Count Distinct Elements in Every Window of Size K.
Given an array of n integers and an integer k (k is always smaller or equal to n). Return the count of distinct elements in all windows (or in all sub-arrays) of size k.
For example –
Example 1:
Input: {1, 5, 9, 3, 3, 7, 3}, k = 3
Output: {3, 3, 2, 2, 2}
1st window {1, 5, 9}, Distinct elements are 3.
2nd window {5, 9, 3}, Distinct elements are 3.
3rd window {9, 3, 3}, Distinct elements are 2.
4th window {3, 3, 7}, Distinct elements are 2.
5th window {3, 7, 3}, Distinct elements are 2.
Example 2:
Input: {1, 4, 7, 7}, k = 2
Output: {2, 2, 1}
1st window {1, 4}, Distinct elements are 2.
2nd window {4, 7}, Distinct elements are 2.
3rd window {7, 7}, Distinct elements are 1.
In this problem, we have to find the distinct elements count in all the sub-arrays of size k. The size of output array is always n-k+1 (where n is the length of array, k is the size of window).

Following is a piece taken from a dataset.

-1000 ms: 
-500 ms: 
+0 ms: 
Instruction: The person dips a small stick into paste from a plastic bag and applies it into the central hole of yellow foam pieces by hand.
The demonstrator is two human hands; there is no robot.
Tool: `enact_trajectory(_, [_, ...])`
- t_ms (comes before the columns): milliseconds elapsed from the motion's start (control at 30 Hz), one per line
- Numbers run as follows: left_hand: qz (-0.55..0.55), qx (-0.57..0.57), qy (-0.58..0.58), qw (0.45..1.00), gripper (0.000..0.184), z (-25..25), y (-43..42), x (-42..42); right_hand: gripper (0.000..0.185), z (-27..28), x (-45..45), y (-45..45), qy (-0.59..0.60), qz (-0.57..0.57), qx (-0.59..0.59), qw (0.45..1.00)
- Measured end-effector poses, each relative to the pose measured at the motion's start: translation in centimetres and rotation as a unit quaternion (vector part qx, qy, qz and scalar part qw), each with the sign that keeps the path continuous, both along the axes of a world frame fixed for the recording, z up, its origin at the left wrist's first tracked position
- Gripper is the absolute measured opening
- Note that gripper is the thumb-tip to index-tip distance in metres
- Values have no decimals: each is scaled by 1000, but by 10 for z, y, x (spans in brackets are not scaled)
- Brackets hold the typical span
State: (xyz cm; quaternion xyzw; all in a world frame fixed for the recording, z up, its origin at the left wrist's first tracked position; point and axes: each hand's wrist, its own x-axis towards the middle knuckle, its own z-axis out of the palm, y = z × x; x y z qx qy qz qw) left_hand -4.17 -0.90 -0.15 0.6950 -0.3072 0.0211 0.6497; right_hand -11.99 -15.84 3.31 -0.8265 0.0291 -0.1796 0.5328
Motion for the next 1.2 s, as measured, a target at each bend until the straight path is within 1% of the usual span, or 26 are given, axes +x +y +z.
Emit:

This problem can be efficiently solved through sliding window approach. I have also added video tutorial at the end of this post.
Count Distinct Elements in Every Window of Size K – Java Code
An efficient approach to solve this problem is to form a window of size k. After that put all the elements and it’s count of this window in a HashMap. The keys are always unique in a HashMap. So, the number of distinct elements present in this window is the size of a HashMap.
We have computed the result of one window. After that run a loop from 1 to n-k and do the following operations.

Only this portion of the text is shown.